## Given data
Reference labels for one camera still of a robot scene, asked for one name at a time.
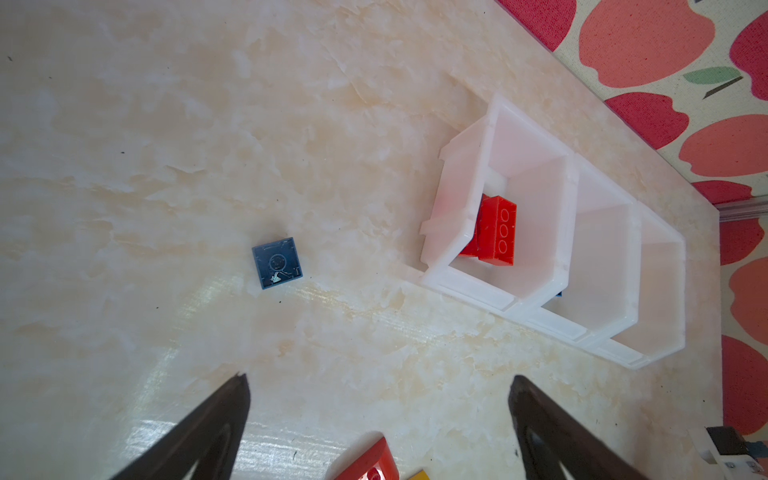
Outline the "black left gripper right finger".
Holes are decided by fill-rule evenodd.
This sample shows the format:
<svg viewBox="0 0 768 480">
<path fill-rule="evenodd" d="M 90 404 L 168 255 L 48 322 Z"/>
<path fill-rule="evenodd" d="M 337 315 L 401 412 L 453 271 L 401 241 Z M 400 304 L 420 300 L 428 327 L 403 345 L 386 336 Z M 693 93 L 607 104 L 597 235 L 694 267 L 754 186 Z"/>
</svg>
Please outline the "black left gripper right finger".
<svg viewBox="0 0 768 480">
<path fill-rule="evenodd" d="M 508 407 L 528 479 L 644 477 L 527 377 L 514 377 Z"/>
</svg>

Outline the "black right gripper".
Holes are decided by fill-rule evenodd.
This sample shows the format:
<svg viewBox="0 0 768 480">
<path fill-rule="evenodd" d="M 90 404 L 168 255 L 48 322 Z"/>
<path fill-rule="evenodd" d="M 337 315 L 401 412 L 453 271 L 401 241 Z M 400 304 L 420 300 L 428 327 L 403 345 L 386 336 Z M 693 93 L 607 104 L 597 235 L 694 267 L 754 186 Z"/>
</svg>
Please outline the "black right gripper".
<svg viewBox="0 0 768 480">
<path fill-rule="evenodd" d="M 694 428 L 689 435 L 699 456 L 725 479 L 767 480 L 766 441 L 747 441 L 728 426 Z"/>
</svg>

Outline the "red lego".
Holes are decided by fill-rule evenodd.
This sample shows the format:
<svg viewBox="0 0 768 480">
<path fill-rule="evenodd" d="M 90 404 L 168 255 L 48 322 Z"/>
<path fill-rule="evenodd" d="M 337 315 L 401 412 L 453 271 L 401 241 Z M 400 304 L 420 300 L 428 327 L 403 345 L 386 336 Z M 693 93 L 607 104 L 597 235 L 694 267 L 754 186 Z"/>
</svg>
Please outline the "red lego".
<svg viewBox="0 0 768 480">
<path fill-rule="evenodd" d="M 400 473 L 384 436 L 346 465 L 334 480 L 399 480 Z"/>
<path fill-rule="evenodd" d="M 477 224 L 478 259 L 514 265 L 517 205 L 501 196 L 482 196 Z"/>
</svg>

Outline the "blue lego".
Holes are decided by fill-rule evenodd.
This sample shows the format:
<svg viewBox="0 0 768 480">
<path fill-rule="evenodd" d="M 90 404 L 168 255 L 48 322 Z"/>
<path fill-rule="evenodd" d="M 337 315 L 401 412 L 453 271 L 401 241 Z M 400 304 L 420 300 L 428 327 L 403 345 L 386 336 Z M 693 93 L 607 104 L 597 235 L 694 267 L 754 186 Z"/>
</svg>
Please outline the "blue lego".
<svg viewBox="0 0 768 480">
<path fill-rule="evenodd" d="M 293 238 L 253 247 L 252 255 L 263 290 L 303 277 Z"/>
</svg>

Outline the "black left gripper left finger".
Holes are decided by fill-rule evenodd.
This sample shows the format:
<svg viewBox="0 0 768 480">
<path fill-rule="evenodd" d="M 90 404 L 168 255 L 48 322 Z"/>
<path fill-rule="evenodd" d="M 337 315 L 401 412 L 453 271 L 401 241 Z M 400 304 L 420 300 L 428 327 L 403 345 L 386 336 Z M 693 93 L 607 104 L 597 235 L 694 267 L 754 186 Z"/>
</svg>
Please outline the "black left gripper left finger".
<svg viewBox="0 0 768 480">
<path fill-rule="evenodd" d="M 250 405 L 247 376 L 236 374 L 114 477 L 230 478 Z"/>
</svg>

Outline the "yellow lego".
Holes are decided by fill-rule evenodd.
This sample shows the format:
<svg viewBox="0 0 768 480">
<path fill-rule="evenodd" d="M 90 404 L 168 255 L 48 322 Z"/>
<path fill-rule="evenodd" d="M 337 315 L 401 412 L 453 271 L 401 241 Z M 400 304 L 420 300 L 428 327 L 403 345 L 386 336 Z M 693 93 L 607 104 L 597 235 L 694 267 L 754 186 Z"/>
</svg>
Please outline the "yellow lego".
<svg viewBox="0 0 768 480">
<path fill-rule="evenodd" d="M 419 470 L 415 474 L 411 475 L 408 480 L 431 480 L 431 478 L 424 470 Z"/>
</svg>

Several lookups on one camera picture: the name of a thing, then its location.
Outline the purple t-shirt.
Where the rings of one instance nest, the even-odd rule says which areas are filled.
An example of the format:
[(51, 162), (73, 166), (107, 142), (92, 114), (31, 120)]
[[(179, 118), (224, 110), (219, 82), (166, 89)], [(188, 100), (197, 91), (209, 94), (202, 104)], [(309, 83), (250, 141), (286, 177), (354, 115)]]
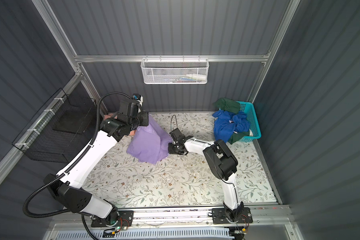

## Try it
Please retype the records above exactly, but leave out any pictures.

## Answer section
Reference labels for one camera still of a robot scene, asked for one name at a time.
Outline the "black left gripper right finger".
Holes are decided by fill-rule evenodd.
This sample shows the format:
<svg viewBox="0 0 768 480">
<path fill-rule="evenodd" d="M 90 404 L 168 255 L 48 322 Z"/>
<path fill-rule="evenodd" d="M 337 315 L 401 412 L 453 271 L 401 241 Z M 400 304 L 420 300 L 428 327 L 403 345 L 386 336 Z M 693 93 L 607 104 L 597 235 L 694 267 L 754 186 Z"/>
</svg>
Please outline the "black left gripper right finger".
<svg viewBox="0 0 768 480">
<path fill-rule="evenodd" d="M 508 407 L 528 479 L 644 477 L 527 377 L 514 377 Z"/>
</svg>

Outline the "black right gripper".
Holes are decided by fill-rule evenodd.
This sample shows the format:
<svg viewBox="0 0 768 480">
<path fill-rule="evenodd" d="M 90 404 L 168 255 L 48 322 Z"/>
<path fill-rule="evenodd" d="M 337 315 L 401 412 L 453 271 L 401 241 Z M 400 304 L 420 300 L 428 327 L 403 345 L 386 336 Z M 693 93 L 607 104 L 597 235 L 694 267 L 754 186 Z"/>
</svg>
Please outline the "black right gripper".
<svg viewBox="0 0 768 480">
<path fill-rule="evenodd" d="M 694 428 L 689 435 L 699 456 L 725 479 L 767 480 L 766 441 L 747 441 L 728 426 Z"/>
</svg>

Outline the "red lego".
Holes are decided by fill-rule evenodd.
This sample shows the format:
<svg viewBox="0 0 768 480">
<path fill-rule="evenodd" d="M 90 404 L 168 255 L 48 322 Z"/>
<path fill-rule="evenodd" d="M 337 315 L 401 412 L 453 271 L 401 241 Z M 400 304 L 420 300 L 428 327 L 403 345 L 386 336 Z M 693 93 L 607 104 L 597 235 L 694 267 L 754 186 Z"/>
</svg>
Please outline the "red lego".
<svg viewBox="0 0 768 480">
<path fill-rule="evenodd" d="M 400 473 L 384 436 L 346 465 L 334 480 L 399 480 Z"/>
<path fill-rule="evenodd" d="M 477 224 L 478 259 L 514 265 L 517 205 L 501 196 L 482 196 Z"/>
</svg>

Outline the "blue lego".
Holes are decided by fill-rule evenodd.
This sample shows the format:
<svg viewBox="0 0 768 480">
<path fill-rule="evenodd" d="M 90 404 L 168 255 L 48 322 Z"/>
<path fill-rule="evenodd" d="M 337 315 L 401 412 L 453 271 L 401 241 Z M 400 304 L 420 300 L 428 327 L 403 345 L 386 336 Z M 693 93 L 607 104 L 597 235 L 694 267 L 754 186 Z"/>
</svg>
Please outline the "blue lego".
<svg viewBox="0 0 768 480">
<path fill-rule="evenodd" d="M 293 238 L 253 247 L 252 255 L 263 290 L 303 277 Z"/>
</svg>

Outline the "black left gripper left finger".
Holes are decided by fill-rule evenodd.
This sample shows the format:
<svg viewBox="0 0 768 480">
<path fill-rule="evenodd" d="M 90 404 L 168 255 L 48 322 Z"/>
<path fill-rule="evenodd" d="M 337 315 L 401 412 L 453 271 L 401 241 Z M 400 304 L 420 300 L 428 327 L 403 345 L 386 336 Z M 693 93 L 607 104 L 597 235 L 694 267 L 754 186 Z"/>
</svg>
Please outline the "black left gripper left finger".
<svg viewBox="0 0 768 480">
<path fill-rule="evenodd" d="M 250 405 L 247 376 L 236 374 L 114 477 L 230 478 Z"/>
</svg>

Outline the "yellow lego".
Holes are decided by fill-rule evenodd.
This sample shows the format:
<svg viewBox="0 0 768 480">
<path fill-rule="evenodd" d="M 90 404 L 168 255 L 48 322 Z"/>
<path fill-rule="evenodd" d="M 337 315 L 401 412 L 453 271 L 401 241 Z M 400 304 L 420 300 L 428 327 L 403 345 L 386 336 Z M 693 93 L 607 104 L 597 235 L 694 267 L 754 186 Z"/>
</svg>
Please outline the "yellow lego".
<svg viewBox="0 0 768 480">
<path fill-rule="evenodd" d="M 419 470 L 415 474 L 411 475 L 408 480 L 431 480 L 431 478 L 424 470 Z"/>
</svg>

Several lookups on one camera picture: the name of a thing, then its location.
Outline the purple t-shirt.
Where the rings of one instance nest, the even-odd rule says which areas are filled.
An example of the format:
[(51, 162), (73, 166), (107, 142), (92, 114), (31, 120)]
[[(179, 118), (224, 110), (219, 82), (166, 89)], [(188, 100), (197, 91), (209, 94), (202, 104)], [(309, 83), (250, 141), (286, 177), (354, 115)]]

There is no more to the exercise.